* [What is needed]: Transcribe each line below without altering anything.

━━━━

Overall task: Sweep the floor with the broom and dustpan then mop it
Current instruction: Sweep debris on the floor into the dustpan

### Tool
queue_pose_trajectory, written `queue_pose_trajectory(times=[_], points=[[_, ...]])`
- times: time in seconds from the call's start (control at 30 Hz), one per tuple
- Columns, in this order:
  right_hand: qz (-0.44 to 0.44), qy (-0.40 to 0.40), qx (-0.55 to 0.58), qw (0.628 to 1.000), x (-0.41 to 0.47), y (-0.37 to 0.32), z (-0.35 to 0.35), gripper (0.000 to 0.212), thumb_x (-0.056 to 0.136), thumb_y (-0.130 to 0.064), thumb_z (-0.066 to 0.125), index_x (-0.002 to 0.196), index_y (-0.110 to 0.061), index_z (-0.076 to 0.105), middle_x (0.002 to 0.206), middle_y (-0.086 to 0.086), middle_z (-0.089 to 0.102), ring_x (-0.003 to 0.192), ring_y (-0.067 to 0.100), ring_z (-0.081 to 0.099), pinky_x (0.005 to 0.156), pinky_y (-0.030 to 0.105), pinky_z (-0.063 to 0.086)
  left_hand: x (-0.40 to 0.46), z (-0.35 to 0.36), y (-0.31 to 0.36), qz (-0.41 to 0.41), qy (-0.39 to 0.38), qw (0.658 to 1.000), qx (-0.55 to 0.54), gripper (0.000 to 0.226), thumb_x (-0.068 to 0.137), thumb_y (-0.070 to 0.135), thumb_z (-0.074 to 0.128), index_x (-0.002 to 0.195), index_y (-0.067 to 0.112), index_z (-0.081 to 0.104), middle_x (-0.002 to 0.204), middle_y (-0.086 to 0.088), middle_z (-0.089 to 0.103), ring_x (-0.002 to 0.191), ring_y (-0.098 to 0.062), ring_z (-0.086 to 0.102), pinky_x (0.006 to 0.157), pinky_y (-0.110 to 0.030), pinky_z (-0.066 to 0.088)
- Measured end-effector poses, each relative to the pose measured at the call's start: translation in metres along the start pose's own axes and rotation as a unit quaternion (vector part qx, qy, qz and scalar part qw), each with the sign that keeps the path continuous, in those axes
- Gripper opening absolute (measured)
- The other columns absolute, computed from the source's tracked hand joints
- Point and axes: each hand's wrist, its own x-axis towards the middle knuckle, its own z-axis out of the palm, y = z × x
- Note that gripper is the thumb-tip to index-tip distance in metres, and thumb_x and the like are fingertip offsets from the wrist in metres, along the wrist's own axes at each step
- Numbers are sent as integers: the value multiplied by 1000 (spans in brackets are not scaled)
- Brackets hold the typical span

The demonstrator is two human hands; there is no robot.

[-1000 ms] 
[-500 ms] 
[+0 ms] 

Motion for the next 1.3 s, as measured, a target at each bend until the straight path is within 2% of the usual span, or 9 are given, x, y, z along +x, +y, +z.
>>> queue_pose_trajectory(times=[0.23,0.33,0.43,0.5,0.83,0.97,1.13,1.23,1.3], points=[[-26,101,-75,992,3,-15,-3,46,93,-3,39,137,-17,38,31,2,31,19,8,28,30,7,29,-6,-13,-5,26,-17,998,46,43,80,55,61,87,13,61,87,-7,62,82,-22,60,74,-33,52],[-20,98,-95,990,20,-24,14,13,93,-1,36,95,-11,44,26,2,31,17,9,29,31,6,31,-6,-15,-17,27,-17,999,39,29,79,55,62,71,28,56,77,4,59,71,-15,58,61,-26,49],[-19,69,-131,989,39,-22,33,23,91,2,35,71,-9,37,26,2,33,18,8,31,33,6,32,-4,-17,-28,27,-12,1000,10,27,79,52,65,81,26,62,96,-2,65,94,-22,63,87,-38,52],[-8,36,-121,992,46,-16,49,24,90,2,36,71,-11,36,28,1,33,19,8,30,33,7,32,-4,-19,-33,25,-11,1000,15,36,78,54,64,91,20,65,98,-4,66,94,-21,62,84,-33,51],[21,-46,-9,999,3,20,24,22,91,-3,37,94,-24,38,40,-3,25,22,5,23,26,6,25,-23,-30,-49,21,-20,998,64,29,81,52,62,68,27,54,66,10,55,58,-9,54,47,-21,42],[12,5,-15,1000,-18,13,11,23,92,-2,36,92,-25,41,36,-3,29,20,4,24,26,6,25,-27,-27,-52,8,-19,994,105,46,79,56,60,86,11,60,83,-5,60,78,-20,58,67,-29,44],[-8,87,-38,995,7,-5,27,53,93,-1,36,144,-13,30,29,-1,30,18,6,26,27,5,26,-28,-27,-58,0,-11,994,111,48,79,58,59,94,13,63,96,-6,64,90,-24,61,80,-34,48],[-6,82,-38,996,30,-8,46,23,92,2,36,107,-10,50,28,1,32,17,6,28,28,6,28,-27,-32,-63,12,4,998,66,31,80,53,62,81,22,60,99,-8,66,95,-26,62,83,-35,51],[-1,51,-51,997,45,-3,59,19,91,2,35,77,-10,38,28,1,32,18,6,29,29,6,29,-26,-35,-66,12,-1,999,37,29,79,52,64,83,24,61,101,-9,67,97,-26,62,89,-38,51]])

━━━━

* [Your solution]:
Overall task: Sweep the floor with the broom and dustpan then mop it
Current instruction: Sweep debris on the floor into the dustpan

### Tool
queue_pose_trajectory, written `queue_pose_trajectory(times=[_], points=[[_, ...]])`
- times: time in seconds from the call's start (control at 30 Hz), one per tuple
- Columns, in this order:
  right_hand: qz (-0.44 to 0.44), qy (-0.40 to 0.40), qx (-0.55 to 0.58), qw (0.628 to 1.000), x (-0.41 to 0.47), y (-0.37 to 0.32), z (-0.35 to 0.35), gripper (0.000 to 0.212), thumb_x (-0.056 to 0.136), thumb_y (-0.130 to 0.064), thumb_z (-0.066 to 0.125), index_x (-0.002 to 0.196), index_y (-0.110 to 0.061), index_z (-0.076 to 0.105), middle_x (0.002 to 0.206), middle_y (-0.086 to 0.086), middle_z (-0.089 to 0.102), ring_x (-0.003 to 0.192), ring_y (-0.067 to 0.100), ring_z (-0.081 to 0.099), pinky_x (0.005 to 0.156), pinky_y (-0.030 to 0.105), pinky_z (-0.063 to 0.086)
  left_hand: x (-0.40 to 0.46), z (-0.35 to 0.36), y (-0.31 to 0.36), qz (-0.41 to 0.41), qy (-0.39 to 0.38), qw (0.658 to 1.000), qx (-0.55 to 0.54), gripper (0.000 to 0.226), thumb_x (-0.068 to 0.137), thumb_y (-0.070 to 0.135), thumb_z (-0.074 to 0.128), index_x (-0.002 to 0.195), index_y (-0.067 to 0.112), index_z (-0.081 to 0.104), middle_x (-0.002 to 0.204), middle_y (-0.086 to 0.088), middle_z (-0.089 to 0.103), ring_x (-0.002 to 0.191), ring_y (-0.098 to 0.062), ring_z (-0.086 to 0.102), pinky_x (0.006 to 0.157), pinky_y (-0.110 to 0.030), pinky_z (-0.066 to 0.088)
- Measured end-effector poses, each relative to the pose measured at the call's start: translation in metres along the start pose's own axes and rotation as a unit quaternion (vector part qx, qy, qz and scalar part qw), each with the sign that keeps the path continuous, in those axes
- Gripper opening absolute (measured)
- The other columns absolute, computed from the source's tracked hand joints
- Point and axes: each hand's wrist, its own x-axis towards the middle knuckle, its own z-axis out of the palm, y = z × x
- Note that gripper is the thumb-tip to index-tip distance in metres, and thumb_x and the like are fingertip offsets from the wrist in metres, along the wrist's own axes at each step
- Numbers are sent as integers: the value multiplied by 1000 (spans in brackets are not scaled)
- Brackets hold the typical span

The demonstrator is two human hands; there is no robot.

[-1000 ms] 
[-500 ms] 
[+0 ms] 

Motion for the next 1.3 s, as measured, a target at each bend until the straight path is within 2% of the usual span, or 9 are given, x, y, z along +x, +y, +z.
>>> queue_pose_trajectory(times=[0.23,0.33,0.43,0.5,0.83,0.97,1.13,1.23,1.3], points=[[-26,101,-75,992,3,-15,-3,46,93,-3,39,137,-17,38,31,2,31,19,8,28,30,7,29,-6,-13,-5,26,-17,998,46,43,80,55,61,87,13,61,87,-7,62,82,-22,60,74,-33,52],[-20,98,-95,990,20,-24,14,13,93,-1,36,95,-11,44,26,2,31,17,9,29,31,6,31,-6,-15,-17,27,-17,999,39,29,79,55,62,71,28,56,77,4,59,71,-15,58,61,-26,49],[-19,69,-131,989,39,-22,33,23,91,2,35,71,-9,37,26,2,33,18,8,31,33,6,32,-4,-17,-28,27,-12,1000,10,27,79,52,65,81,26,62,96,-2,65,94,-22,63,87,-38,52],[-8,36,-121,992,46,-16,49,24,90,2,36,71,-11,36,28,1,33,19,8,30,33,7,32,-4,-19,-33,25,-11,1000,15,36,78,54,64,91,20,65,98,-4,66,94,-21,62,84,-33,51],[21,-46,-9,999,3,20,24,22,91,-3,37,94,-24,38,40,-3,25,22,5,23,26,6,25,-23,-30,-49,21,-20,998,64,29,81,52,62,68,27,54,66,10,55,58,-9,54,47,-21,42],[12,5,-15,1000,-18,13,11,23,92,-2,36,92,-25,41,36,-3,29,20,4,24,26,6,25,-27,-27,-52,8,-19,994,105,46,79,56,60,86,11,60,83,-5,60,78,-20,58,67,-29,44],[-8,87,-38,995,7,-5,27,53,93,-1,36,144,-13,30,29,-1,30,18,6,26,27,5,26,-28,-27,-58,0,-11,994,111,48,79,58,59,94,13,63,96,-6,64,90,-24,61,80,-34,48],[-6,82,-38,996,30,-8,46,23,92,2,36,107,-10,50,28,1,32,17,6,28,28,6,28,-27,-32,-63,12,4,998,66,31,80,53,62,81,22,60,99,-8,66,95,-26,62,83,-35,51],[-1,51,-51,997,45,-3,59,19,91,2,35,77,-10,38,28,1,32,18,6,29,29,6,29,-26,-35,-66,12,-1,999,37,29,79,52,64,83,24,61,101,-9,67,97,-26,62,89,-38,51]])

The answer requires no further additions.